EXERCISE » Nothing but the lines from the top of the records through the line with "(230, 55) to (8, 165): 19" should be returned, exactly, and without pictures.

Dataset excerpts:
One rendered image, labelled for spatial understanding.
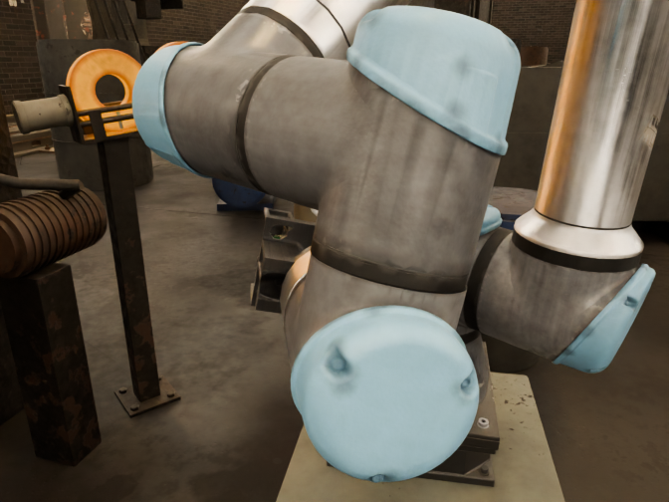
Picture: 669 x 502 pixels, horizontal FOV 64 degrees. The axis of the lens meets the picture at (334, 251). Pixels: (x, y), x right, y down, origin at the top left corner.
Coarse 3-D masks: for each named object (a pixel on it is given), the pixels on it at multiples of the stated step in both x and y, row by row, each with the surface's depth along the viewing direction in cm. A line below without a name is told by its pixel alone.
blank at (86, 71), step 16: (80, 64) 100; (96, 64) 102; (112, 64) 104; (128, 64) 105; (80, 80) 101; (96, 80) 102; (128, 80) 106; (80, 96) 102; (96, 96) 103; (128, 96) 107; (112, 112) 106; (128, 112) 108; (112, 128) 107; (128, 128) 109
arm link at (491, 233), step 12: (492, 216) 56; (492, 228) 56; (504, 228) 58; (480, 240) 55; (492, 240) 55; (480, 252) 55; (492, 252) 54; (480, 264) 54; (468, 276) 54; (480, 276) 54; (468, 288) 54; (480, 288) 54; (468, 300) 55; (468, 312) 55; (468, 324) 57
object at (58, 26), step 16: (32, 0) 431; (48, 0) 440; (64, 0) 424; (80, 0) 440; (48, 16) 445; (64, 16) 427; (80, 16) 441; (48, 32) 449; (64, 32) 445; (80, 32) 443; (48, 144) 471
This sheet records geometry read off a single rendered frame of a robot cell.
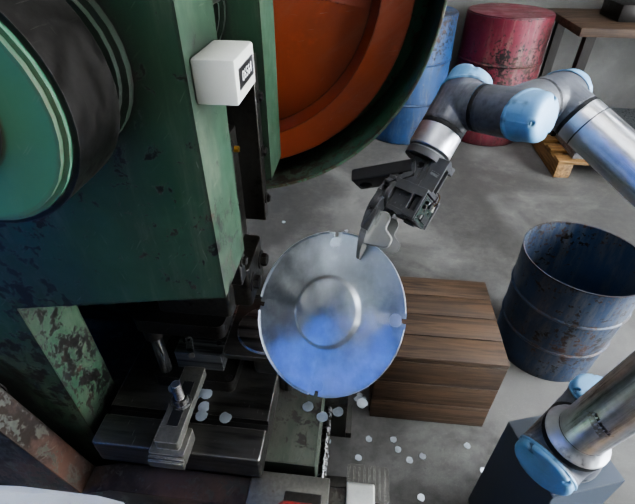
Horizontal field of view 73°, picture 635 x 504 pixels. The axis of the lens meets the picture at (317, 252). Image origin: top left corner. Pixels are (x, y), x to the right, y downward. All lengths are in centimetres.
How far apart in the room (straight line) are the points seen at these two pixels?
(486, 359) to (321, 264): 81
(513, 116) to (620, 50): 372
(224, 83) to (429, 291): 132
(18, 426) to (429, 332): 111
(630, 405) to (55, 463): 94
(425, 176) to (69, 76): 55
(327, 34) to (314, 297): 51
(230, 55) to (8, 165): 19
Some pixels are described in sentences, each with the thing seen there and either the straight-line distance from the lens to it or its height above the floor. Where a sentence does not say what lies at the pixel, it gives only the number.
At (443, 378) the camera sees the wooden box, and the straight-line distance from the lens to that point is 149.
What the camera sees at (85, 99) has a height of 133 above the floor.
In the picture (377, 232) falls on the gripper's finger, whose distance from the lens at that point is 73.
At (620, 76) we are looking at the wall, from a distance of 450.
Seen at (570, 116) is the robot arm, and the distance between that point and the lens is 82.
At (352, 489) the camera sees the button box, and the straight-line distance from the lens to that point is 88.
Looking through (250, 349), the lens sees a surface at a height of 78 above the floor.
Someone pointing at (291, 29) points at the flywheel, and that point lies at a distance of 96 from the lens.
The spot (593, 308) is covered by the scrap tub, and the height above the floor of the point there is 42.
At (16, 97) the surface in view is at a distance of 34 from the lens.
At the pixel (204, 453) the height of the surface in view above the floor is 70.
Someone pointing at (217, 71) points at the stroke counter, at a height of 133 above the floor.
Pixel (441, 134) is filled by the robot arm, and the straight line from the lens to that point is 75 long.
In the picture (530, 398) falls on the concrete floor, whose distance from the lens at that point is 189.
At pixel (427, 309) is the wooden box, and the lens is 156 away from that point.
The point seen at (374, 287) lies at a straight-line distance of 74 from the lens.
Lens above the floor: 144
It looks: 39 degrees down
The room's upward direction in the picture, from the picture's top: straight up

SOLUTION FOR THIS EXERCISE »
One rendered image, labelled for spatial understanding.
Picture: 669 x 502 pixels, horizontal FOV 64 degrees. The axis of the lens meets the picture at (334, 251). Pixels: (x, y), x right, y down, origin at the top left corner.
Coarse 3-D masks: for each named object (a pixel on it is given), the pixels on it at multiples of the stated step in both x and y, row by row, each with the surface's depth along the viewing direction in cm. A line below without a name is told by its pixel alone.
blank at (86, 71), step 16: (80, 64) 100; (96, 64) 102; (112, 64) 104; (128, 64) 105; (80, 80) 101; (96, 80) 102; (128, 80) 106; (80, 96) 102; (96, 96) 103; (128, 96) 107; (112, 112) 106; (128, 112) 108; (112, 128) 107; (128, 128) 109
arm link at (491, 233), step 12: (492, 216) 56; (492, 228) 56; (504, 228) 58; (480, 240) 55; (492, 240) 55; (480, 252) 55; (492, 252) 54; (480, 264) 54; (468, 276) 54; (480, 276) 54; (468, 288) 54; (480, 288) 54; (468, 300) 55; (468, 312) 55; (468, 324) 57
object at (58, 26), step 16: (32, 0) 431; (48, 0) 440; (64, 0) 424; (80, 0) 440; (48, 16) 445; (64, 16) 427; (80, 16) 441; (48, 32) 449; (64, 32) 445; (80, 32) 443; (48, 144) 471
This sheet records geometry read off a single rendered frame of a robot cell.
Horizontal field of view 73°, picture 635 x 504 pixels. The axis of the lens meets the picture at (317, 252). Image origin: top left corner. Pixels are (x, y), x to the right, y downward. All lengths are in centimetres.
How far apart in the room (straight line) are the points seen at these two pixels?
(486, 359) to (321, 264): 81
(513, 116) to (620, 50): 372
(224, 83) to (429, 291): 132
(18, 426) to (429, 332): 111
(630, 405) to (55, 463): 94
(425, 176) to (69, 76): 55
(327, 34) to (314, 297): 51
(230, 55) to (8, 165): 19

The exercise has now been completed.